The accidental 2009 satellite collision was the first time a hypervelocity collision occurred between two artificial satellites - until then, all accidental hypervelocity collisions happened between a satellite and a piece of space debris.[1] It occurred on February 10, 2009, 16:56 UTC, when Iridium 33 and Kosmos-2251 collided[2][3][4] at a speed of 11,700 m/s (26,000 mph; 42,000 km/h)[5][6] and an altitude of 789 kilometres (490 mi)[7] above the Taymyr Peninsula in Siberia.


Kosmos-2251 was a 950-kilogram (2,094 lb) Russian Strela military communications satellite.[8] It was launched on a Russian Cosmos-3M carrier rocket on June 16, 1993.[3] It had been deactivated prior to the collision, and remained in orbit as space debris. Iridium 33 was a 560-kilogram (1,235 lb) commercial US-built satellite and was part of the commercial satellite phone Iridium constellation of 66 communications satellites.[3] It was launched on September 14, 1997, atop a Russian Proton rocket.


Collision diagram

The collision destroyed both the Iridium 33 (owned by Iridium Communications Inc.) and Kosmos-2251 (owned by the Russian Space Forces). The Iridium satellite was operational at the time of the collision. Kosmos-2251 was launched on June 16, 1993, and went out of service two years later, in 1995, according to Gen. Yakushin.[9] It had no propulsion system,[10] and was no longer actively controlled.[11][12]
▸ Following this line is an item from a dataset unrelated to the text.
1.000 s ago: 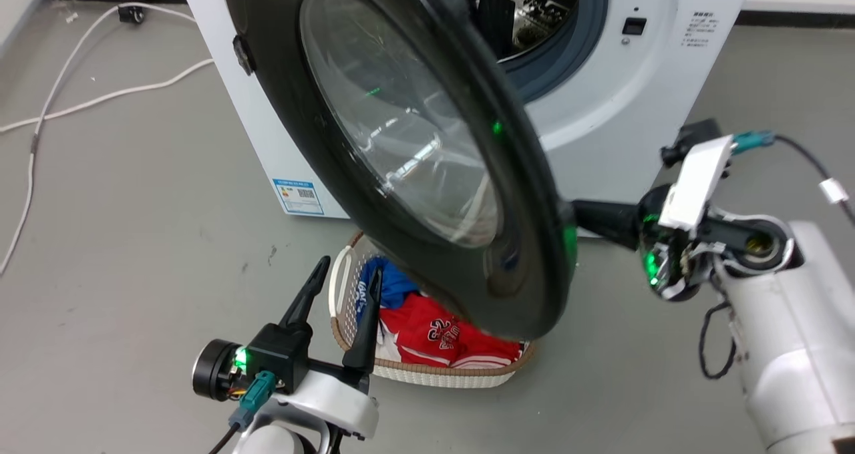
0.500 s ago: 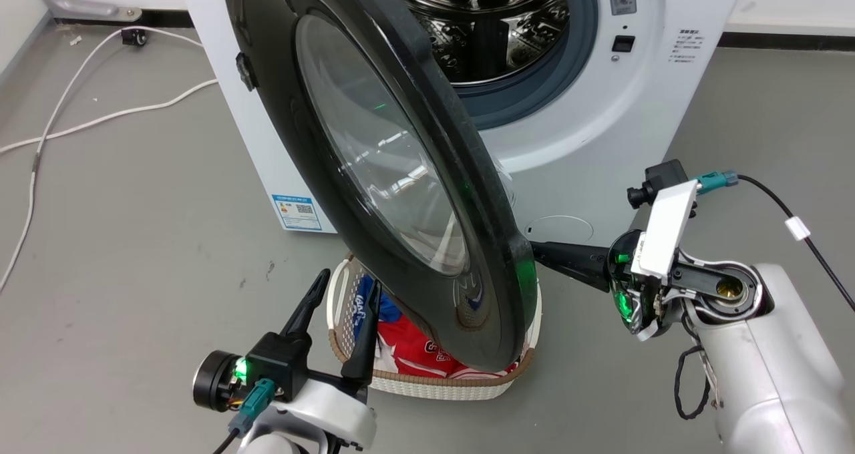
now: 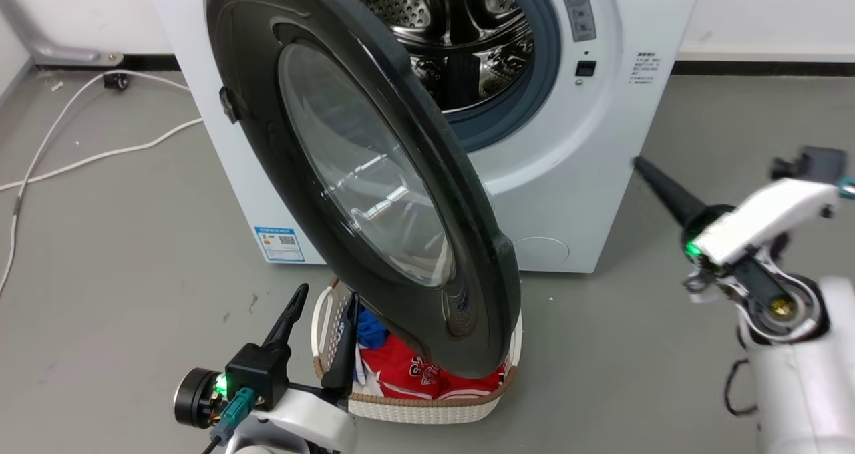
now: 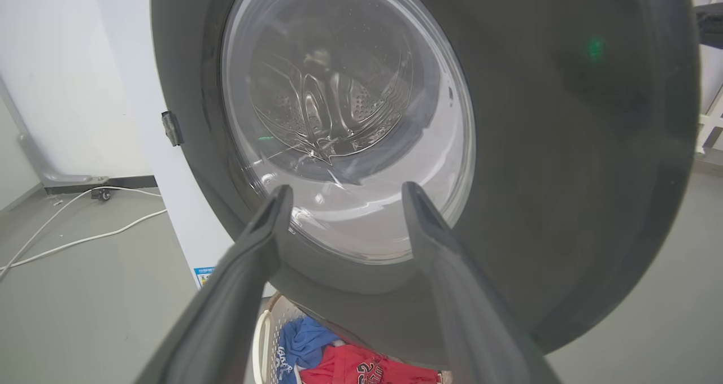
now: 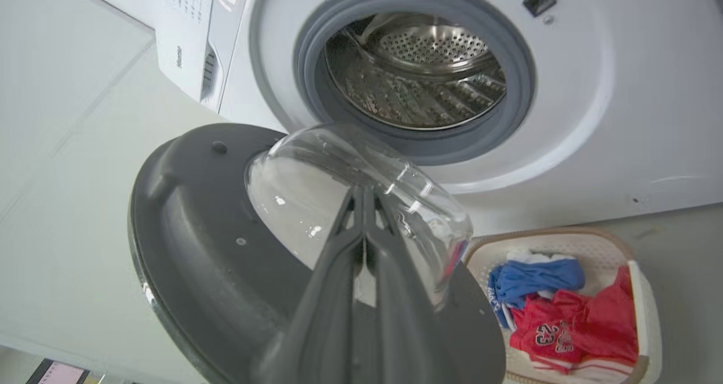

Several smaller collisions had occurred previously, during rendezvous attempts or the intentional destruction of a satellite, including the DART satellite colliding with MUBLCOM,[13] and three collisions involving the manned Mir space station, during docking attempts by Progress M-24, Progress M-34, and Soyuz TM-17,[14] but these were all low-velocity collisions. In 1996, the Cerise satellite collided with space debris.[15] There have been eight known high-speed collisions in all, most of which were only noticed long after they occurred.[16]


Flashes created by the tumbling main body of the Iridium 33 wreckage.
The collision resulted in significant debris in low Earth orbit

U.S. space agency NASA estimated that the satellite collision created approximately 1,000 pieces of debris larger than 10 centimeters (4 inches), in addition to many smaller ones.[17] By July 2011, the U.S. Space Surveillance Network had cataloged over 2000 large debris fragments.[18] NASA determined the risk to the International Space Station, which orbits about 430 kilometres (270 mi) below the collision course, to be low,[8][19] as was any threat to the shuttle launch (STS-119) then planned for late February 2009.[8] However, Chinese scientists have said that the debris does pose a threat to Chinese satellites in Sun-synchronous orbits,[20] and the ISS did have to perform an avoidance maneuver due to collision debris in March 2011.[18]

By December 2011, many pieces of debris were in a steady orbital decay towards Earth, and expected to burn up in the atmosphere within one or two years. By January 2014, 24% of the known debris had decayed.[citation needed] In 2016, Space News listed the collision as the fourth biggest fragmentation event in history, with Iridium 33 producing 628 pieces of cataloged debris, of which 364 pieces of tracked debris remain in orbit as of January 2016.[21]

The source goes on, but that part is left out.